Topping all of the healthy eating trends for 2016, everyone seems to be nuts for coconuts. People are using coconut water to recover from a workout, Gwyneth Paltrow adds a spoonful of coconut oil to her morning smoothie, and Starbucks put a coconut milk latte on the menu. You can now munch on coconut in potato-chip form, or enjoy it in paleo-friendly protein bars and bites. From the dried flakes to the extracted oil, it’s in countless products, touting it for being naturally vegan, gluten-free, and—debatably—rich in healthy fats.
Is Coconut as Healthy as It’s Cracked Up to Be?
It depends what kind of coconut you’re munching! The fresh fruit is full of fiber, vitamins, and nutrients. But not many Americans are lucky enough to enjoy the wiggly, jiggly flesh of the young, green fruit. Coconut water is high in potassium and low in sodium, so it will hydrate you after a workout, but it doesn’t have enough sodium to replace a sports drink. Coconut flakes offer some fiber, which is positive, so long as you’re skipping the super sweetened versions. But once you start digging into the dried flesh, and all of the products derived from it—milk, cream, oil, and butter—you’ll discover high calorie counts and a surprising amount of saturated fat.
The Controversy over Coconut Oil
The craze started in the beauty aisle, with moisturizing products for skin, nails, and hair.
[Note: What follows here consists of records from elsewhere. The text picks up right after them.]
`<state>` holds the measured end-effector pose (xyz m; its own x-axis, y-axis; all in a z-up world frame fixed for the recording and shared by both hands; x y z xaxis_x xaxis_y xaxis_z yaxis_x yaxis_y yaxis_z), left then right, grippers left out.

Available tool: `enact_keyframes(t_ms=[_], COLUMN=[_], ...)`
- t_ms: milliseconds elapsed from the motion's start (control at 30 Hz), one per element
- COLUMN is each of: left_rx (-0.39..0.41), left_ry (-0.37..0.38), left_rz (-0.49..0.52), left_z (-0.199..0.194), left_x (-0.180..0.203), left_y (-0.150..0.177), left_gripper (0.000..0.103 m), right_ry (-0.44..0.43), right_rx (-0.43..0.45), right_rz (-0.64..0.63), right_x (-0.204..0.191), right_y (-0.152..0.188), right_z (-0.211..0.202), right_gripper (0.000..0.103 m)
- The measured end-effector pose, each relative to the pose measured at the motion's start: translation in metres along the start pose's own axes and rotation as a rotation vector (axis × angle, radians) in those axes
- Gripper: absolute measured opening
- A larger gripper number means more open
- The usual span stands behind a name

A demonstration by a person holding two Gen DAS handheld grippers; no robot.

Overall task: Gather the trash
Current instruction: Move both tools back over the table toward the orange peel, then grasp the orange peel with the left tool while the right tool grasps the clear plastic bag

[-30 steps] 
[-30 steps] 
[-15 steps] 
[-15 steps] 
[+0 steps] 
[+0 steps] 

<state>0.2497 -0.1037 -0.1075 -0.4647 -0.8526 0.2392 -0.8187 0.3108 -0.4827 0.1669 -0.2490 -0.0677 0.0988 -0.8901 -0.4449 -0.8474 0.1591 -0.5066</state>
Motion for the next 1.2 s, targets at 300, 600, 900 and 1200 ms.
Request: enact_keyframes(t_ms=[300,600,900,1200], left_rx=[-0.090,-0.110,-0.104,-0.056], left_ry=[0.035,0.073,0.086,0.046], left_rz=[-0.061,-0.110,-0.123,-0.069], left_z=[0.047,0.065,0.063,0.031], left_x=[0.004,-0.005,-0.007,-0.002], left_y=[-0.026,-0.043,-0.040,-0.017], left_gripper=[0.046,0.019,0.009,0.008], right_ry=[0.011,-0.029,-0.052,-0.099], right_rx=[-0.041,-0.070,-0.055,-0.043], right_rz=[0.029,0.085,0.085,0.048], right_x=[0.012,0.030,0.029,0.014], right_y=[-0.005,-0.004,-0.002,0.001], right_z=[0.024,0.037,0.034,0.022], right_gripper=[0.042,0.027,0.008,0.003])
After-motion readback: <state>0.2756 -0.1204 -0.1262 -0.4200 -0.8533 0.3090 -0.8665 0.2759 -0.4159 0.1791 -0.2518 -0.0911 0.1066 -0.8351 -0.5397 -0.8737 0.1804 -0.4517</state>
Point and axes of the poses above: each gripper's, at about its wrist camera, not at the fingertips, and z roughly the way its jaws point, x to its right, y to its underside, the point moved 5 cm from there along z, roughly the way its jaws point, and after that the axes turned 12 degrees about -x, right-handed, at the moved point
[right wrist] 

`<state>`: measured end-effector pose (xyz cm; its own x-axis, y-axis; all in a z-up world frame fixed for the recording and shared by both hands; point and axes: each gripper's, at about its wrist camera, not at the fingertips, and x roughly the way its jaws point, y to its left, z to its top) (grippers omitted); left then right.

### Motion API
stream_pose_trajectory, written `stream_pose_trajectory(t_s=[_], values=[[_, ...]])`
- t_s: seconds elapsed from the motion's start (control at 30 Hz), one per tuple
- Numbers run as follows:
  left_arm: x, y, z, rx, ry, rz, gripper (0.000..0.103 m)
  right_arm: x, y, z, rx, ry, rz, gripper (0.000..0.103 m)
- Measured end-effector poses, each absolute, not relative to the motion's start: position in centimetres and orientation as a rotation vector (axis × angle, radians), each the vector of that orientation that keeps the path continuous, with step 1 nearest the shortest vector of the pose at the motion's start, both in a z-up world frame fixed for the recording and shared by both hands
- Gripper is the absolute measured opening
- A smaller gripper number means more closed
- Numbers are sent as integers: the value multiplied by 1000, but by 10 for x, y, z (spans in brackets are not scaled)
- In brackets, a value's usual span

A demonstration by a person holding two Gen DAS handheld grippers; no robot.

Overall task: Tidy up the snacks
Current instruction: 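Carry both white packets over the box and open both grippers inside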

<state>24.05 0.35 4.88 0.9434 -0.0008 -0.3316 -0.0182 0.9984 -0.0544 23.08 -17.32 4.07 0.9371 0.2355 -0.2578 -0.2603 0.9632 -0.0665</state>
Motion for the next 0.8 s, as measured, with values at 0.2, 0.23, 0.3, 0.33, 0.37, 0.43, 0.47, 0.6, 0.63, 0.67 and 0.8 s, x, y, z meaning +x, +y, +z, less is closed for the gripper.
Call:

But coconut oil is now an ultra cool ingredient, used to dress salads, sizzle stir-fries, and make popcorn. Some health nuts are even drizzling it in their coffee and smoothies. The super fans point to research showing the fat can raise good cholesterol levels (HDL), be metabolized quickly, and supports fitness and weight loss. But it has also been shown to raise bad cholesterol levels (LDL), and the American Heart Association continues to be cautious about saturated fat. For now, you might want to use it sparingly and stick with extra-virgin olive oil and avocado oil for everyday cooking needs.
Cooking with the Whole Coconut
But coconut—the whole coconut!—has a long and tasty culinary tradition in Southeast Asia, and there’s way more to love about this fruit than just one refined product. It’s creamy and delicious, versatile from savory to sweet, and yes, an option if you’re gluten- or dairy-free. Plus, Hawaiian cuisine is totally happening right now, and what would tiki drinks, chicken curry, or butter mochi cake be without it?! Here are a few of our favorite ways to work with coconut—that you can genuinely consider healthy.
Toasty granola: ¼ cup (½ oz/15 g) of unsweetened coconut flakes provide 8 percent of your daily fiber. Toss them with oats and seeds and toast until golden and fragrant. Sprinkle granola over your Greek yogurt in the morning, and pile on fresh blueberries.
Tropical smoothies: 1 cup (8 fl oz/250 ml) unsweetened coconut water serves up 12 percent of your daily potassium needs, and only about 2 teaspoons of sugar. Use it as the liquid to loosen your morning drink, and jam in sunny fruit, like mango and pineapple. Plus, it’s the classic choice for a cool blue açai bowl.
Fragrant soups & spicy curries: Coconut milk is a pretty lightly processed food, made from grating the flesh, combining it with water, and then straining. The result is incredibly rich and creamy, but can pack calories and fat. But you don’t need to tip in a whole can, and you can substitute lite coconut milk, which brings the flavor at a third of the fat. Use it to enrich Thai soups, filled with seafood and veggies, or Indian curries, featuring tender chicken and dark greens.
Creamy coconut rice: Coconut milk makes a pot of rice irresistibly sticky and sweet. Start with short-grain brown rice, and substitute 1 cup (8 fl oz/250 ml) of lite coconut milk for part of the cooking liquid. Add a couple of slices of raw ginger or a few cardamom pods, and you’ll release amazing aromas when you lift the lid.
Sweet treats: Coconut milk is a great non-dairy option for vegans, so long as you keep in mind that it’s higher in calories and fat than other types of milk, like almond and soy. Save it for special occasions and sweet treats, like ice cream, popsicles, and pudding.
Baking swaps: Coconut flour is an intriguing alternative for gluten-free bakers. 2 tablespoons provides 5 g of fiber, 21 percent of your daily value! But again, look out for that fat. Coconut sugar also has a lower glycemic index than refined white sugar, if you’re into alternative sweeteners.
This information is for educational purposes only and is not intended as a substitute for medical diagnosis or treatment. You should not use this information to diagnose or treat a health problem or condition. Always check with your doctor before changing your diet, altering your sleep habits, taking supplements, or starting a new fitness routine.